Russiagate, con Facebook raggiunti 126 milioni di cittadini
Si ingigantisce, con nuovi numeri, il ruolo del social network come megafono della propaganda russa a favore di Donald Trump. Oltre 60mila dollari sono stati pagati per inserzioni a pagamento su Google.
Pubblicato il 31 ottobre 2017 da Valentina Bernocco

Mentre la popolarità di Donald Trump scende ai minimi storici e il suo entourage perde i pezzi, con le dimissioni dell'ormai ex consigliere per la sicurezza, Michael Flynn, Facebook torna al centro del vortice politico e mediatico del Russiagate. Nuovi numeri quantificano le responsabilità del social network di Mark Zuckerberg rispetto all'opera di manipolazione dell'opinione pubblica statunitense prima e durante la campagna elettorale che vide contrapporsi il tycoon repubblicano e Hillary Clinton. Era già noto come Facebook avesse contribuito, pur senza dolo, a diffondere la propaganda di circa 470 account, che prima e durante il periodo di campagna elettorale hanno acquistato circa tremila inserzioni pubblicitarie. E già si era parlato della Internet Research Agency, agenzia di San Pietroburgo sospettata di essere un mediatore di agenti segreti del Cremlino, incaricata di influenzare l'opinione pubblica attraverso i social.

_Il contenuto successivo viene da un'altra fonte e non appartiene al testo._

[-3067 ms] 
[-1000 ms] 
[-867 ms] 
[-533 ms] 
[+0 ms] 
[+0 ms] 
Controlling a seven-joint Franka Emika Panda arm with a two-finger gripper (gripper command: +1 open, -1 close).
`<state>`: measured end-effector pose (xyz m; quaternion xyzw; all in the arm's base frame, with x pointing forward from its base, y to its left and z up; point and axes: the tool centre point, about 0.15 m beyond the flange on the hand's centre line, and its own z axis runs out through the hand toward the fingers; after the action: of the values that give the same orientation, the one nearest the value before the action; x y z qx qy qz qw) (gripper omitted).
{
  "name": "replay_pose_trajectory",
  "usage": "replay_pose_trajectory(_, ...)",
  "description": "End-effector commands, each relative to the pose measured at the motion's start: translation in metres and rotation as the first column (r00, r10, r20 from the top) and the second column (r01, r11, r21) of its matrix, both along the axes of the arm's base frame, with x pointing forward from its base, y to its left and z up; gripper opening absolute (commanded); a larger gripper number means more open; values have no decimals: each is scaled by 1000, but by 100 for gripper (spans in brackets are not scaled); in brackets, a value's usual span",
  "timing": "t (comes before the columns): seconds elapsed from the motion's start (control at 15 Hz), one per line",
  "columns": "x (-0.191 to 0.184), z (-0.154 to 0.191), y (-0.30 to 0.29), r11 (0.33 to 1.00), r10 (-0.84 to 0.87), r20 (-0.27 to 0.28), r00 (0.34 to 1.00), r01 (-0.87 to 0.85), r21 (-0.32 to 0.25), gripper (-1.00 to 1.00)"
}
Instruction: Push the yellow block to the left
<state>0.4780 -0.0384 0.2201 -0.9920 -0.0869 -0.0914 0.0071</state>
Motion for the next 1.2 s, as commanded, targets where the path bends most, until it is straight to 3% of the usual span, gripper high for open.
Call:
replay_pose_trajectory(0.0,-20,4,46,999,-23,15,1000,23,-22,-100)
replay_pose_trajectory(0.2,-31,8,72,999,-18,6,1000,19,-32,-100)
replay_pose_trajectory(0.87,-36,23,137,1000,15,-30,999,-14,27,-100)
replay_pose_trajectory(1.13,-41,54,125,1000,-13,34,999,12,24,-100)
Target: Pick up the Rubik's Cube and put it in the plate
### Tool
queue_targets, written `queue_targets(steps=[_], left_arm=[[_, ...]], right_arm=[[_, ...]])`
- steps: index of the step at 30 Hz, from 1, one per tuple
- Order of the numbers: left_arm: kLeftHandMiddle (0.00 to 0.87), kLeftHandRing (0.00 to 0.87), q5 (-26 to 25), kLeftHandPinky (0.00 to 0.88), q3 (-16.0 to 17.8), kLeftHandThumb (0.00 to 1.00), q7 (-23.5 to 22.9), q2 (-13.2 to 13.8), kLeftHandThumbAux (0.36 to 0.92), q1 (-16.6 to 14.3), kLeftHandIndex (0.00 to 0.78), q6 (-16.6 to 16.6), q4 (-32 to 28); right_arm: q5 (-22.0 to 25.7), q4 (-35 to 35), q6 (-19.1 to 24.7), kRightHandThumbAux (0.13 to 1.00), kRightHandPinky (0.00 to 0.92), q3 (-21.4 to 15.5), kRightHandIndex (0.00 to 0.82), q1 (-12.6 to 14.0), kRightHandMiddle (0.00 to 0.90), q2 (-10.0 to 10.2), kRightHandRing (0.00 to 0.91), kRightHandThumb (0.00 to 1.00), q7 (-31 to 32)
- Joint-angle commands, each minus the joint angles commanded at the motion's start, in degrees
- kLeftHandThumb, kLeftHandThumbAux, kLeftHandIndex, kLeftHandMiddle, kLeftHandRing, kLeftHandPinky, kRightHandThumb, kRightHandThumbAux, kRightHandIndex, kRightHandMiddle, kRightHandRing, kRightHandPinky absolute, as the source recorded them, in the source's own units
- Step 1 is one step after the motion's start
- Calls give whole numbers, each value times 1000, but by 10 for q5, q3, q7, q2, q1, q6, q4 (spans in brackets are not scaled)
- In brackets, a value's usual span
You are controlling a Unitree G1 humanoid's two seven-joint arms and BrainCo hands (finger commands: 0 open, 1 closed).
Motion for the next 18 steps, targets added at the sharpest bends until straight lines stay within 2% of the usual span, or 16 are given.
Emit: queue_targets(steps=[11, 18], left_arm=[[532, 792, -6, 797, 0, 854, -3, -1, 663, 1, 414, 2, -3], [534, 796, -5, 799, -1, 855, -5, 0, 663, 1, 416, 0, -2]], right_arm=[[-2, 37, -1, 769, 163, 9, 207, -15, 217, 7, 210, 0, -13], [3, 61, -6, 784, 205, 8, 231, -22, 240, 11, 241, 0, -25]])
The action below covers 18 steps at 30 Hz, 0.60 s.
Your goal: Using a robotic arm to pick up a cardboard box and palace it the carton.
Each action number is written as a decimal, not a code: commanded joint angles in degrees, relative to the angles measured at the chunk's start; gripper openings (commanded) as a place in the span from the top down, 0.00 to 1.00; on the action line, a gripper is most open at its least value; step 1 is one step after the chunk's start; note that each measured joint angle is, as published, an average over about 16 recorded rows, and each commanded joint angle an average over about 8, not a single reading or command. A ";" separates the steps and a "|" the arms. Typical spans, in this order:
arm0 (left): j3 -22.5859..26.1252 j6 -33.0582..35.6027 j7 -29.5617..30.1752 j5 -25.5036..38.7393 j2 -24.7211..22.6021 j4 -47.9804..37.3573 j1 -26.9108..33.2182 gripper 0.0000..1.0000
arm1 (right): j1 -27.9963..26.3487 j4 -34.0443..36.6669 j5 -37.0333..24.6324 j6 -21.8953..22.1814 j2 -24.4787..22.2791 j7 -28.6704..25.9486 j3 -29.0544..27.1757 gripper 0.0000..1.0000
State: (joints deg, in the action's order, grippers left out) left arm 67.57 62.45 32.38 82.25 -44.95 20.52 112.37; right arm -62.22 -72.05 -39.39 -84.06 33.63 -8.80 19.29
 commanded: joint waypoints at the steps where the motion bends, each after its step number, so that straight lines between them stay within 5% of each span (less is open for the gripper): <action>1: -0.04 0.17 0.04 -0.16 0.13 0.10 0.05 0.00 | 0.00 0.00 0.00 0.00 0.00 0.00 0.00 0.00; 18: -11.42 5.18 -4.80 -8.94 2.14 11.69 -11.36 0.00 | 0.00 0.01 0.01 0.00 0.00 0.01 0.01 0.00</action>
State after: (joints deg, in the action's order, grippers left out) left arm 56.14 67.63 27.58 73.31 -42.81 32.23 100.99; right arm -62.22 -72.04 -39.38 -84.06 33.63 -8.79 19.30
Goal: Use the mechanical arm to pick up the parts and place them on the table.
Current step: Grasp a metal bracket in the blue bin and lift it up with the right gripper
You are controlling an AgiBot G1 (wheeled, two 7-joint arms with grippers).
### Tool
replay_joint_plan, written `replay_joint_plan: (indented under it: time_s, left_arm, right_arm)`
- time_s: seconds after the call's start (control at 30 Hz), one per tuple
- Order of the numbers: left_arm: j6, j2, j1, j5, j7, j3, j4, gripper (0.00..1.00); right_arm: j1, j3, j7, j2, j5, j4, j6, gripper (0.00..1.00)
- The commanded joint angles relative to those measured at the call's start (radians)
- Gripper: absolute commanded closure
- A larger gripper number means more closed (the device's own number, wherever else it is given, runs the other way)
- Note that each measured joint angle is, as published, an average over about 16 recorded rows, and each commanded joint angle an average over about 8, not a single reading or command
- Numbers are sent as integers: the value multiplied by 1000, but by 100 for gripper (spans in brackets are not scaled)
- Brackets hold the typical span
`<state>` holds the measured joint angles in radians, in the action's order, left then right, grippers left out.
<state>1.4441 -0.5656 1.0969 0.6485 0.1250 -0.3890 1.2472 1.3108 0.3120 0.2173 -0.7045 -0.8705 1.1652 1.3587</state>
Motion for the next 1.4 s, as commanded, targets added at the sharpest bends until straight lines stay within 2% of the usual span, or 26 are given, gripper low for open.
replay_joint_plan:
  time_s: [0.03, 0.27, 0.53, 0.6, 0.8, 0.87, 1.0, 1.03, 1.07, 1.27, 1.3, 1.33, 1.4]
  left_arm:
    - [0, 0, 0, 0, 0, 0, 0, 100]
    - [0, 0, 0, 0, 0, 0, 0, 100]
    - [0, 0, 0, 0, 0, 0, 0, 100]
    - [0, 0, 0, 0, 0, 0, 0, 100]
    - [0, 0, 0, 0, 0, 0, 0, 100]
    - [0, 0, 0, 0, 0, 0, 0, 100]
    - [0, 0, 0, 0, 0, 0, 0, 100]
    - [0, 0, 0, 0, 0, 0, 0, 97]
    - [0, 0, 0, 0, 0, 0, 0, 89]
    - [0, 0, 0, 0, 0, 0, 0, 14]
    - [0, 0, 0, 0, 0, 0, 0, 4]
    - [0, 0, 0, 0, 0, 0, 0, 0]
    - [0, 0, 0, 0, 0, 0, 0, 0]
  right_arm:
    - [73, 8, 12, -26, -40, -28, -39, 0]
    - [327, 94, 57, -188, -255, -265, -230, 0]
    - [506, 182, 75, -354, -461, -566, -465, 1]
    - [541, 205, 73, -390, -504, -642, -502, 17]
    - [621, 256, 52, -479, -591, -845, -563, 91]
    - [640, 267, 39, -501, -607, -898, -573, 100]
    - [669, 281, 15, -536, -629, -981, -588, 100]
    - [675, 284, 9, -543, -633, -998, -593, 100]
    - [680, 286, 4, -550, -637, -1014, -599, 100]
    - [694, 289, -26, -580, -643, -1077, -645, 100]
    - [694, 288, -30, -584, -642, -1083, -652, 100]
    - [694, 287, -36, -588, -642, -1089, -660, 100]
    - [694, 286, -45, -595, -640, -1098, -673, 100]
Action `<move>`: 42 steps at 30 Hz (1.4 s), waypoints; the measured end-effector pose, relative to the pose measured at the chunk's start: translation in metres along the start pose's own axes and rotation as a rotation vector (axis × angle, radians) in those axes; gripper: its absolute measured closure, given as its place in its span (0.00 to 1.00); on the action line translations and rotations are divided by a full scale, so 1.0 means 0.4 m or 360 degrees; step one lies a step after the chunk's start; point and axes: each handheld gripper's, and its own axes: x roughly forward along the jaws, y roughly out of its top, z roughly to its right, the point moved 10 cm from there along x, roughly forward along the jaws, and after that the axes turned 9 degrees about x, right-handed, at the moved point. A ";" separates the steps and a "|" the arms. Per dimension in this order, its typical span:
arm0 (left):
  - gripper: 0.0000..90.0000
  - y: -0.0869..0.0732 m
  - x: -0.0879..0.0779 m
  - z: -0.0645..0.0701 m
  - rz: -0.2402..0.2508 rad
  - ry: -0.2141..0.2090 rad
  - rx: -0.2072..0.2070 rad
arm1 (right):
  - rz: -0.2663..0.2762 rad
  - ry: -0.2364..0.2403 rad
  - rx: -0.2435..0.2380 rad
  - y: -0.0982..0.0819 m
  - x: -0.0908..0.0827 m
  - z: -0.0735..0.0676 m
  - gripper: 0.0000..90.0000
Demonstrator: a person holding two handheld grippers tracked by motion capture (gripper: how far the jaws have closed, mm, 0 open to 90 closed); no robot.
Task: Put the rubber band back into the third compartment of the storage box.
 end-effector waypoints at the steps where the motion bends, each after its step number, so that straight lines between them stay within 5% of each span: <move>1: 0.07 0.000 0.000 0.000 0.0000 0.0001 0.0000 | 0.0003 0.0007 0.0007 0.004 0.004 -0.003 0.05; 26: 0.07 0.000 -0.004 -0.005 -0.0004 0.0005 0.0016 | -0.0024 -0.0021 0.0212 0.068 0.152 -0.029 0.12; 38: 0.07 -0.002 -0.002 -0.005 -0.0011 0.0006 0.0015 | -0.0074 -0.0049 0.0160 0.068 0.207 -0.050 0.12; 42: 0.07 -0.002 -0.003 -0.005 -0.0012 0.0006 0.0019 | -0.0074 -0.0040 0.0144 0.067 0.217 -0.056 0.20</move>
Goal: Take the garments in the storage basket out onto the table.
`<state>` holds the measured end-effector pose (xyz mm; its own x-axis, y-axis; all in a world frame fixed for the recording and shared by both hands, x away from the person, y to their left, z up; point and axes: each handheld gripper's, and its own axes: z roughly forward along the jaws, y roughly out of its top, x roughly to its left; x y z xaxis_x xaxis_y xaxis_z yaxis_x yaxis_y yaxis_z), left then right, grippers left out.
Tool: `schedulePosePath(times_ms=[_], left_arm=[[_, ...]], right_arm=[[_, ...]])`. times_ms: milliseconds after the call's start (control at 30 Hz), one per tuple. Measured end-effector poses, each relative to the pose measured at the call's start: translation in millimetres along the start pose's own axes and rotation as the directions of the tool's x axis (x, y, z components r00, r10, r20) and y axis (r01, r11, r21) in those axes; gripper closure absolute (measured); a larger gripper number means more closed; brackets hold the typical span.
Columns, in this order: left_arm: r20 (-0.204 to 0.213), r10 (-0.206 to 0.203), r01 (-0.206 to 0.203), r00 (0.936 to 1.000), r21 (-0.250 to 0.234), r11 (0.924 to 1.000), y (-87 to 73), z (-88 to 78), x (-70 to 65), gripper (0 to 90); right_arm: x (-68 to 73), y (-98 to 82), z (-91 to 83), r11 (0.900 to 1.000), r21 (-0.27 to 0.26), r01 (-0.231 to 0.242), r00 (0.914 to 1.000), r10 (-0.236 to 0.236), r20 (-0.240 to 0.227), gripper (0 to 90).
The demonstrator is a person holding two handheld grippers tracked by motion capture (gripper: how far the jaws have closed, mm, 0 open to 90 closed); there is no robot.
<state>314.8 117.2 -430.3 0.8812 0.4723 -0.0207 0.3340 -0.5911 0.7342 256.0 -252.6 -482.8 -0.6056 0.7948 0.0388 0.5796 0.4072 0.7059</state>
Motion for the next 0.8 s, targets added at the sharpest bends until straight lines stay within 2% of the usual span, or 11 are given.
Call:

Fino a ieri, stando alle stime ufficiali dell'azienda di Menlo Park, si pensava che questi contenuti sponsorizzati avessero potuto raggiungere un'audience di dieci milioni di persone, mentre non era dato sapere in quanti avesso visualizzato anche i post pubblicati non in forma di inserzione. Ora una relazione di Colin Stretch, vicepresidente e general counsel di Facebook, svela che circa 126 milioni di cittadini statunitensi avrebbero letto 80mila post aggressivi e manipolatori, andati online fra giugno 2015 e agosto 2017. La Internet Research Agency avrebbe prodotto solo una piccolissima percentuale di questi contenuti.
“Queste attività sono in conflitto con la missione di Facebook di costruire comunità e con tutto ciò che rappresentiamo”, ha scritto Stretch nella sua relazione. “Siamo determinati a fare tutto il possibile per contrastare questa nuova minaccia”. Di chiunque siano le responsabilità, è evidente come i nuovi numeri polverizzino le precedenti stime e ingigantiscano ancora il ruolo di Facebook all'interno del Russiagate. Un ruolo che, sebbene involontario, cozza con la missione di lotta alle fake news di cui l'azienda si sta facendo portabandiera.
Ma il social network non è il solo protagonista del Web ad avere sul collo il fiato delle istituzioni statunitensi: in settimana proseguiranno anche per Google e Twitter le interrogazioni della commissione federale incaricata di far luce sul caso. Intanto Alphabet, la holding di Big G, ha fatto sapere che soggetti residenti in Russia hanno speso circa 53mila dollari in spot elettorali e contenuti manipolatori veicolati dal network di Google, mentre altri 4.700 dollari sono stati spesi da inserzionisti legati al Cremlino ma residenti negi Usa. Cifre piccole, se rapportate al budget pubblicitario ufficiale delle campagne elettorali di Donald Trump (23 milioni di dollari) e di Hillary Clinton (83 milioni), ma comunque da soppesare. Su Twitter, invece, secondo indiscrezioni sarebbero stati identificati 2.752 account fautori di propaganda e diffamazione ai danni di Hillary Clinton. Le stime ufficiali dell'azienda, invece, parlavano di appena 201 profili.